§ **Exercise aim**: Images are to be dropped, and the rest of the data reproduced exactly.

■ ■ ■ ■

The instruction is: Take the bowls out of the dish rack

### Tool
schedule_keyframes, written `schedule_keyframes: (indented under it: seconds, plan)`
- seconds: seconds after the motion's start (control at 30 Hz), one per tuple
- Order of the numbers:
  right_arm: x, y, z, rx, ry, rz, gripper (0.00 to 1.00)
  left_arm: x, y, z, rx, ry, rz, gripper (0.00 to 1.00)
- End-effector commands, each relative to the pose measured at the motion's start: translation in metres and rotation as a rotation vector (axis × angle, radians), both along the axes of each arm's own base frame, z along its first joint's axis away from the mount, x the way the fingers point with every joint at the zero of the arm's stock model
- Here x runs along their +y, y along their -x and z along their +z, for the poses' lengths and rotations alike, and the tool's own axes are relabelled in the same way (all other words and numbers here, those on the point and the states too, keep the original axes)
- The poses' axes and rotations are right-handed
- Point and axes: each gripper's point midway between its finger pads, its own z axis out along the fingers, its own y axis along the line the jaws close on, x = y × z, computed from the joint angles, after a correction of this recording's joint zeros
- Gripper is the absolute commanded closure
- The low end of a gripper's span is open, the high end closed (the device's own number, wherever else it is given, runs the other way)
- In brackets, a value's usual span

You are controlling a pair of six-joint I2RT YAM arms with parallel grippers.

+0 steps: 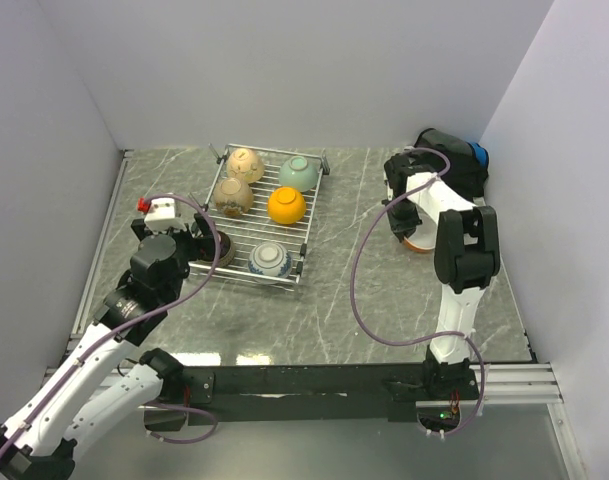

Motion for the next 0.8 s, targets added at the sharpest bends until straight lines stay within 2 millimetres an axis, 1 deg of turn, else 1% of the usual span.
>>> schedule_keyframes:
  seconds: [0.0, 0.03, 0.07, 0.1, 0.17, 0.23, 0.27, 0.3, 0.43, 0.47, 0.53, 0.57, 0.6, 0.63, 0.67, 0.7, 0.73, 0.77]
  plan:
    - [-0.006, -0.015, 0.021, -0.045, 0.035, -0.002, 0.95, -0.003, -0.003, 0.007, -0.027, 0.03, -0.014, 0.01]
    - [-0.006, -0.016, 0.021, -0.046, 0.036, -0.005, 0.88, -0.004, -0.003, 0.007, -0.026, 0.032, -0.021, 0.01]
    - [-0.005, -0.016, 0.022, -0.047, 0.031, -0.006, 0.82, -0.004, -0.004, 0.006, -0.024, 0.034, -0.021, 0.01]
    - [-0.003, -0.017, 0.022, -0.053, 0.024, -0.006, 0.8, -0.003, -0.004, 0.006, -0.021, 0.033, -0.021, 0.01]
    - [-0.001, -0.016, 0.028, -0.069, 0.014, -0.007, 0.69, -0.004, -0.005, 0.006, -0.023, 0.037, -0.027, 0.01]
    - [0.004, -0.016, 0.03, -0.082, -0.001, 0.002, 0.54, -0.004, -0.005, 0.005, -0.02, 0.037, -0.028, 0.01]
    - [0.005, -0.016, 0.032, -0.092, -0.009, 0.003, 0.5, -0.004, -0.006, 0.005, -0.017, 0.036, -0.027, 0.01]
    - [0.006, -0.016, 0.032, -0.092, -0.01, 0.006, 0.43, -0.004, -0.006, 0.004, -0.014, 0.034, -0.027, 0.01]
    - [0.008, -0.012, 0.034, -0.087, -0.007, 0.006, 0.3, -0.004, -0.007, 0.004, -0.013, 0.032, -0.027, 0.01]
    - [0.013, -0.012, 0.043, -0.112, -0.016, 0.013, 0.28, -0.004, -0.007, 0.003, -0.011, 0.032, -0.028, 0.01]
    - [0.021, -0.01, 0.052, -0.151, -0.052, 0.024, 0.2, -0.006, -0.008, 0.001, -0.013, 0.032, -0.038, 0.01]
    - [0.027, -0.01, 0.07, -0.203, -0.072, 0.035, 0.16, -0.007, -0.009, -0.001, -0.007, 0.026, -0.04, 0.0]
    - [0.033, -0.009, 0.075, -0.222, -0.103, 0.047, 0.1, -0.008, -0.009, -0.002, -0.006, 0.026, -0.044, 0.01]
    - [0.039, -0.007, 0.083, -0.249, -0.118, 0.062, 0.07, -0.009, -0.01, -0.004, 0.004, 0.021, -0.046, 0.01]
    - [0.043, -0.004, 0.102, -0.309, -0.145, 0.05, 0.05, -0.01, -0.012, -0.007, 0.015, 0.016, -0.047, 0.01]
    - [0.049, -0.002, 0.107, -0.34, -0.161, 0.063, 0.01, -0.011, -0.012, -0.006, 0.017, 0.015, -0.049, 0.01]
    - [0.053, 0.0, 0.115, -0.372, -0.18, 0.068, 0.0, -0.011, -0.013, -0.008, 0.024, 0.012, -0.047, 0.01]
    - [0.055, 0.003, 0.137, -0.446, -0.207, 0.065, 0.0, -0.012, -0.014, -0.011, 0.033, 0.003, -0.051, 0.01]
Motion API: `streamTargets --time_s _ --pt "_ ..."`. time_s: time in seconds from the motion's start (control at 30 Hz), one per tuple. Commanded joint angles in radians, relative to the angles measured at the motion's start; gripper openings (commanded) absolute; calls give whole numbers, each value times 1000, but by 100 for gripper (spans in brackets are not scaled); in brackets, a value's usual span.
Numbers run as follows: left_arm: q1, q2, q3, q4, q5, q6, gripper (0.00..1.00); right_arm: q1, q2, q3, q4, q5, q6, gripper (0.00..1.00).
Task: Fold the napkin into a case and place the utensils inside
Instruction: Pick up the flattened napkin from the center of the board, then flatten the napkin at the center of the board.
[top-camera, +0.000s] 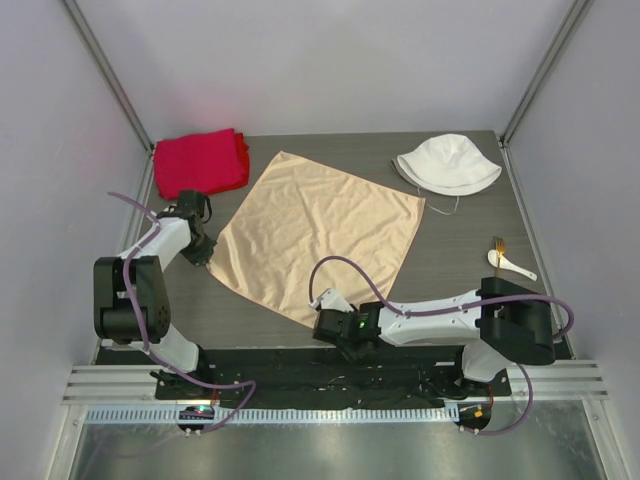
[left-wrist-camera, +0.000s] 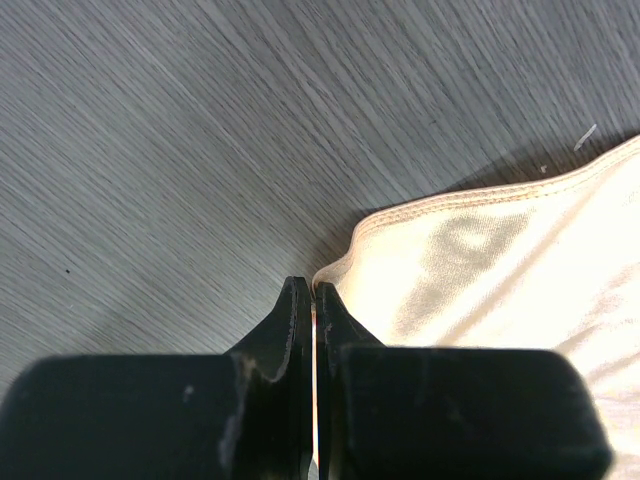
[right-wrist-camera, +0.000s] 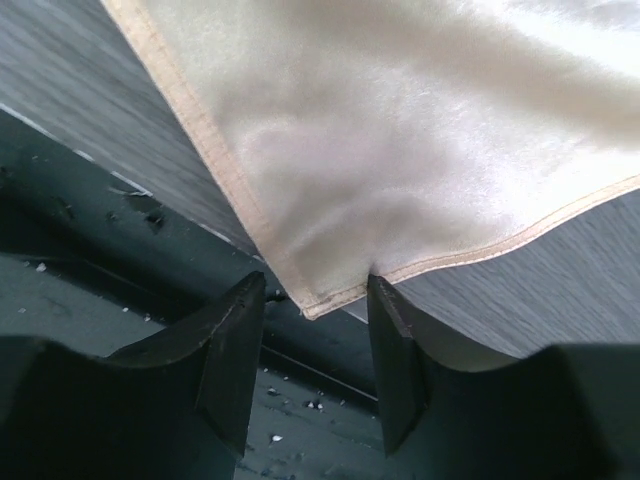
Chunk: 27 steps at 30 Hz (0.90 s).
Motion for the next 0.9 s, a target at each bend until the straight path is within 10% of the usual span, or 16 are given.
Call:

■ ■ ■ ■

§ **Output below**:
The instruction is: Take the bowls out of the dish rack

### Tool
schedule_keyframes, written `schedule_keyframes: (indented under it: seconds, plan)`
- seconds: seconds after the motion's start (control at 30 Hz), one per tuple
- Order of the numbers:
  right_arm: x, y, z, rx, ry, rz, gripper (0.00 to 1.00)
  left_arm: x, y, z, rx, ry, rz, gripper (0.00 to 1.00)
- End-effector commands, each relative to the pose measured at the motion's start: translation in metres and rotation as a rotation vector (axis × angle, radians), both along the axes of each arm's own base frame, z along its first joint's axis away from the mount, x the way the fingers point with every joint at the zero of the arm's stock model
- Here x runs along their +y, y along their -x and z along their +z, for the poses' lengths and rotations alike, and the tool's own axes are relabelled in the same way (all other words and numbers here, those on the point and the states too, keep the original axes)
- The poses' axes and rotations are right-handed
- Point and axes: each gripper's point midway between its finger pads, its own z axis out along the fingers, its own y axis along the line the jaws close on, x = y × z, computed from the joint angles, after a correction of this recording's joint zeros
- Gripper is the absolute commanded closure
- The low end of a gripper's span is open, the high end closed (the device's own number, wherever else it is given, runs the other way)
- In brackets, a value's usual span

You are controlling a pair of six-joint I2RT YAM arms with parallel grippers.

+0 steps: 

Motion for the next 0.8 s, targets added at the sharpest bends until straight lines stay within 2 millimetres an axis, 1 deg of turn, else 1% of the usual span.
>>> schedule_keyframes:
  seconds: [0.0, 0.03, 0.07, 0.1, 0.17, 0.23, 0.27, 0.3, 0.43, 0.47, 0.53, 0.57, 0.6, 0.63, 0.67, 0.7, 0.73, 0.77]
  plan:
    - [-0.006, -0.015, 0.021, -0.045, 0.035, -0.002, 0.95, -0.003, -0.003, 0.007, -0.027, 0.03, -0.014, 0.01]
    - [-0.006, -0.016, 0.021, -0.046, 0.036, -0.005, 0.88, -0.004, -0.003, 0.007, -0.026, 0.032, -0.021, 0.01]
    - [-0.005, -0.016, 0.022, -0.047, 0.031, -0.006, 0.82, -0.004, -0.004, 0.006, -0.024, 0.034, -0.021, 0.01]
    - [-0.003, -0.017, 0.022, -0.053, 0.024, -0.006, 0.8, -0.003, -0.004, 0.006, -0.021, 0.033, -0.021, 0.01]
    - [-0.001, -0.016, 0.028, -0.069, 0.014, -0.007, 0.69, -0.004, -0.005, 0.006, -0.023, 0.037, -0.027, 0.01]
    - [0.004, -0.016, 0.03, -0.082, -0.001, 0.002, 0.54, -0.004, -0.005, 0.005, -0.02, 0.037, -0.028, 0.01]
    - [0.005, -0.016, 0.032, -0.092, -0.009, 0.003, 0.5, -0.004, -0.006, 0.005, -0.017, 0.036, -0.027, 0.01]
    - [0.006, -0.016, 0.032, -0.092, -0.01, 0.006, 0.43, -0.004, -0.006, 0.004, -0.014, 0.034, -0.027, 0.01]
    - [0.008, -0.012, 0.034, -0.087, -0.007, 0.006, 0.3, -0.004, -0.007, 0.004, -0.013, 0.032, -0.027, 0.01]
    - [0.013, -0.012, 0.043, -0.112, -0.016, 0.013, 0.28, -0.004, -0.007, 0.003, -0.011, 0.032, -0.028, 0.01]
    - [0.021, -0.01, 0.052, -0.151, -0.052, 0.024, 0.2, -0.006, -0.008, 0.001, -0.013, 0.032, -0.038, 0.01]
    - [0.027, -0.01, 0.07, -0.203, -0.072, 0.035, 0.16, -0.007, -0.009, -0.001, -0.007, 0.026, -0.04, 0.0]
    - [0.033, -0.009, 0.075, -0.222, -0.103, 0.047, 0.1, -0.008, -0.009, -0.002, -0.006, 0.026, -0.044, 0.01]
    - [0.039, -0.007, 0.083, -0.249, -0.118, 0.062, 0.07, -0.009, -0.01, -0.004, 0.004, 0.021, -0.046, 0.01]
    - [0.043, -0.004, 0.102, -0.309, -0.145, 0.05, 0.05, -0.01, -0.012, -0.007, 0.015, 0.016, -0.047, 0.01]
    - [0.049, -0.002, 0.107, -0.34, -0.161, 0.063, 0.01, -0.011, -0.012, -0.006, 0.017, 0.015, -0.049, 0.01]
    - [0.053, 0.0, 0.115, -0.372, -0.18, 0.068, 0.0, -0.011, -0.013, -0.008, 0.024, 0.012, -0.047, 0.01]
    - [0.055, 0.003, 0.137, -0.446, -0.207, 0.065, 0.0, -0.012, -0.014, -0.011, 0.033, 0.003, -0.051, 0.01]
Motion API: `streamTargets --time_s _ --pt "_ ..."`. time_s: time in seconds from the motion's start (control at 30 Hz), one per tuple. Commanded joint angles in radians, relative to the angles measured at the motion's start; gripper openings (commanded) absolute; calls give whole numbers, each value times 1000, but by 100 for gripper (spans in brackets are not scaled); in brackets, a value's usual span.
Numbers run as follows: left_arm: q1, q2, q3, q4, q5, q6, gripper (0.00..1.00); right_arm: q1, q2, q3, q4, q5, q6, gripper (0.00..1.00).
Task: Fold the napkin into a case and place the utensils inside
Instruction: Pick up the flattened napkin from the center of the board, then flatten the napkin at the center of the board.
[top-camera, +0.000s] 
[left-wrist-camera, +0.000s] 
[right-wrist-camera, +0.000s] 
Chunk: 27 steps at 30 Hz (0.90 s).
Motion for the next 0.9 s, a target at each bend until the straight path is within 10% of the usual span, or 16 are given.
Call:

The exercise output is complete.